Reproduce the listing below exactly, except for its pictures.

## [Exercise data]
+ + + + +

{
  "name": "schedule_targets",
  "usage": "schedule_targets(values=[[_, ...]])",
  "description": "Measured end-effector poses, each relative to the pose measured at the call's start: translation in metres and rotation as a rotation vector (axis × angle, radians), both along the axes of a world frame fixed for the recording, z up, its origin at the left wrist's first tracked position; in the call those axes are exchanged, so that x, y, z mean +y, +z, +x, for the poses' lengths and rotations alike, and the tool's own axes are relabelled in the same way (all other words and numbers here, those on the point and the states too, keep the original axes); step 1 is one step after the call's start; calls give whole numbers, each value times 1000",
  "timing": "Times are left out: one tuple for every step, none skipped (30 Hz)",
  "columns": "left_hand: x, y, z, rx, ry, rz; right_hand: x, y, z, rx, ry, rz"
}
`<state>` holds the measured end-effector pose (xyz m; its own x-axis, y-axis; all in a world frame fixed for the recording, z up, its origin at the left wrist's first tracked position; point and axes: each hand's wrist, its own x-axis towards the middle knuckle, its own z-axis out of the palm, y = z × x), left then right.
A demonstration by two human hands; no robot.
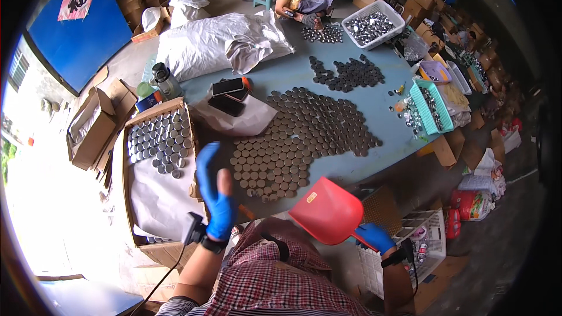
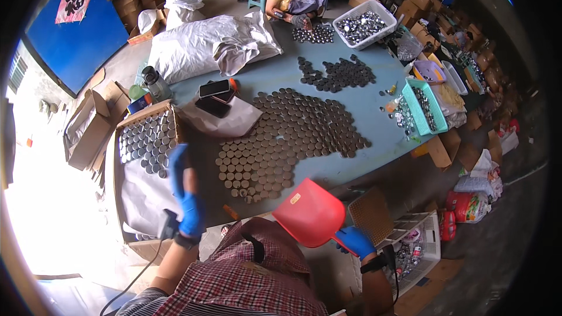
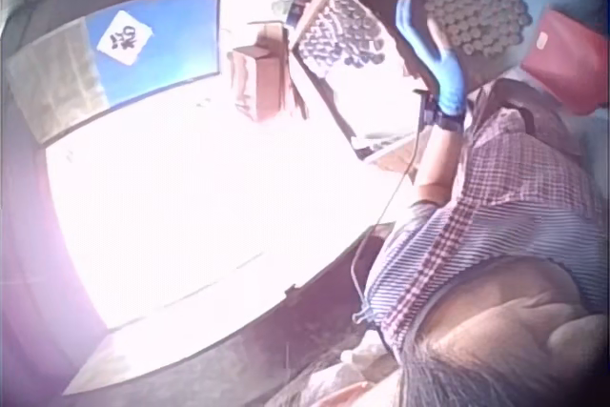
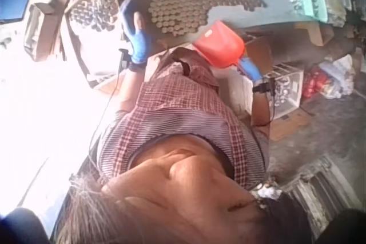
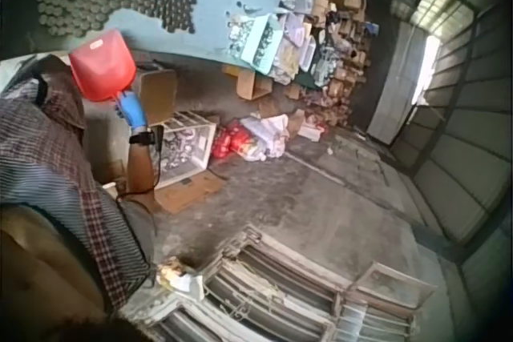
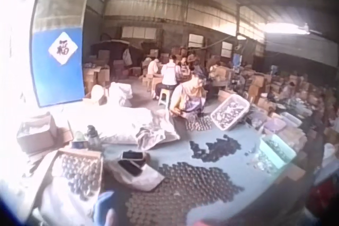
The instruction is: Arranging and packing small circular metal components into a cardboard box using a scoop.
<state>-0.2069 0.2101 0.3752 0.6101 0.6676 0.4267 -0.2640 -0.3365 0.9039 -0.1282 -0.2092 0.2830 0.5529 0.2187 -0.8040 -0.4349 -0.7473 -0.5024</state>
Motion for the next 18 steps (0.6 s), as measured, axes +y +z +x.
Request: schedule_targets(values=[[-3, -58, 17, 89, -85, -50, 1, -6, 2, 39, 18, 8], [-11, -117, 22, 186, -170, -41, 1, -12, 5, 77, 32, 15], [-19, -166, 26, 326, -246, 96, 3, -18, 11, 77, 48, 7], [-29, -207, 31, 470, -330, 233, 3, -26, 13, 104, 50, 12], [-42, -239, 38, 557, -361, 316, 2, -31, 14, 135, 49, 12], [-55, -266, 46, 646, -391, 398, 2, -36, 15, 144, 59, -3], [-63, -291, 54, 693, -448, 454, 2, -40, 16, 153, 49, 2], [-74, -305, 65, 700, -451, 433, 2, -42, 18, 162, 32, 4], [-81, -315, 79, 715, -464, 574, 10, -36, 20, 163, 33, 5], [-86, -324, 91, 731, -475, 714, 16, -35, 20, 175, 45, -8], [-92, -325, 106, 825, -524, 739, 17, -35, 19, 167, 21, 18], [-95, -324, 119, 825, -539, 722, 13, -36, 18, 160, -9, 44], [-96, -323, 130, 858, -553, 777, 7, -44, 19, 175, -11, 55], [-97, -326, 133, 899, -561, 834, 7, -46, 22, 189, -9, 44], [-96, -340, 133, 813, -527, 841, 9, -48, 26, 201, 17, 30], [-97, -347, 130, 825, -531, 832, 11, -50, 29, 213, 45, 20], [-96, -351, 130, 785, -530, 835, 11, -51, 31, 214, 37, 60], [-96, -353, 130, 746, -526, 839, 11, -55, 33, 225, 33, 61]])
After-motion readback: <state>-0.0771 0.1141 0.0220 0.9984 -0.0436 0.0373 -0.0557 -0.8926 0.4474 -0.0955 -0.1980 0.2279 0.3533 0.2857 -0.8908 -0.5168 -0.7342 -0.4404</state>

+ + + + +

## [Written solution]
{
  "name": "schedule_targets",
  "usage": "schedule_targets(values=[[_, ...]])",
  "description": "Measured end-effector poses, each relative to the pose measured at the call's start: translation in metres and rotation as a rotation vector (axis × angle, radians), both along the axes of a world frame fixed for the recording, z up, its origin at the left wrist's first tracked position; in the call those axes are exchanged, so that x, y, z mean +y, +z, +x, for the poses' lengths and rotations alike, and the tool's own axes are relabelled in the same way (all other words and numbers here, those on the point and the states too, keep the original axes); step 1 is one step after the call's start; calls give whole numbers, each value times 1000",
  "timing": "Times are left out: one tuple for every step, none skipped (30 Hz)",
  "columns": "left_hand: x, y, z, rx, ry, rz; right_hand: x, y, z, rx, ry, rz"
}
`<state>` holds the measured end-effector pose (xyz m; its own x-axis, y-axis; all in a world frame fixed for the recording, z up, its origin at the left wrist's first tracked position; point and axes: each hand's wrist, its own x-axis towards the middle knuckle, its own z-axis out of the palm, y = z × x), left then right.
A demonstration by two human hands; no robot.
The instruction is: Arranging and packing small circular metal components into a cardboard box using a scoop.
<state>-0.2069 0.2101 0.3752 0.6101 0.6676 0.4267 -0.2640 -0.3365 0.9039 -0.1282 -0.2092 0.2830 0.5529 0.2187 -0.8040 -0.4349 -0.7473 -0.5024</state>
Motion for the next 18 steps (0.6 s), as measured, axes +y +z +x.
Request: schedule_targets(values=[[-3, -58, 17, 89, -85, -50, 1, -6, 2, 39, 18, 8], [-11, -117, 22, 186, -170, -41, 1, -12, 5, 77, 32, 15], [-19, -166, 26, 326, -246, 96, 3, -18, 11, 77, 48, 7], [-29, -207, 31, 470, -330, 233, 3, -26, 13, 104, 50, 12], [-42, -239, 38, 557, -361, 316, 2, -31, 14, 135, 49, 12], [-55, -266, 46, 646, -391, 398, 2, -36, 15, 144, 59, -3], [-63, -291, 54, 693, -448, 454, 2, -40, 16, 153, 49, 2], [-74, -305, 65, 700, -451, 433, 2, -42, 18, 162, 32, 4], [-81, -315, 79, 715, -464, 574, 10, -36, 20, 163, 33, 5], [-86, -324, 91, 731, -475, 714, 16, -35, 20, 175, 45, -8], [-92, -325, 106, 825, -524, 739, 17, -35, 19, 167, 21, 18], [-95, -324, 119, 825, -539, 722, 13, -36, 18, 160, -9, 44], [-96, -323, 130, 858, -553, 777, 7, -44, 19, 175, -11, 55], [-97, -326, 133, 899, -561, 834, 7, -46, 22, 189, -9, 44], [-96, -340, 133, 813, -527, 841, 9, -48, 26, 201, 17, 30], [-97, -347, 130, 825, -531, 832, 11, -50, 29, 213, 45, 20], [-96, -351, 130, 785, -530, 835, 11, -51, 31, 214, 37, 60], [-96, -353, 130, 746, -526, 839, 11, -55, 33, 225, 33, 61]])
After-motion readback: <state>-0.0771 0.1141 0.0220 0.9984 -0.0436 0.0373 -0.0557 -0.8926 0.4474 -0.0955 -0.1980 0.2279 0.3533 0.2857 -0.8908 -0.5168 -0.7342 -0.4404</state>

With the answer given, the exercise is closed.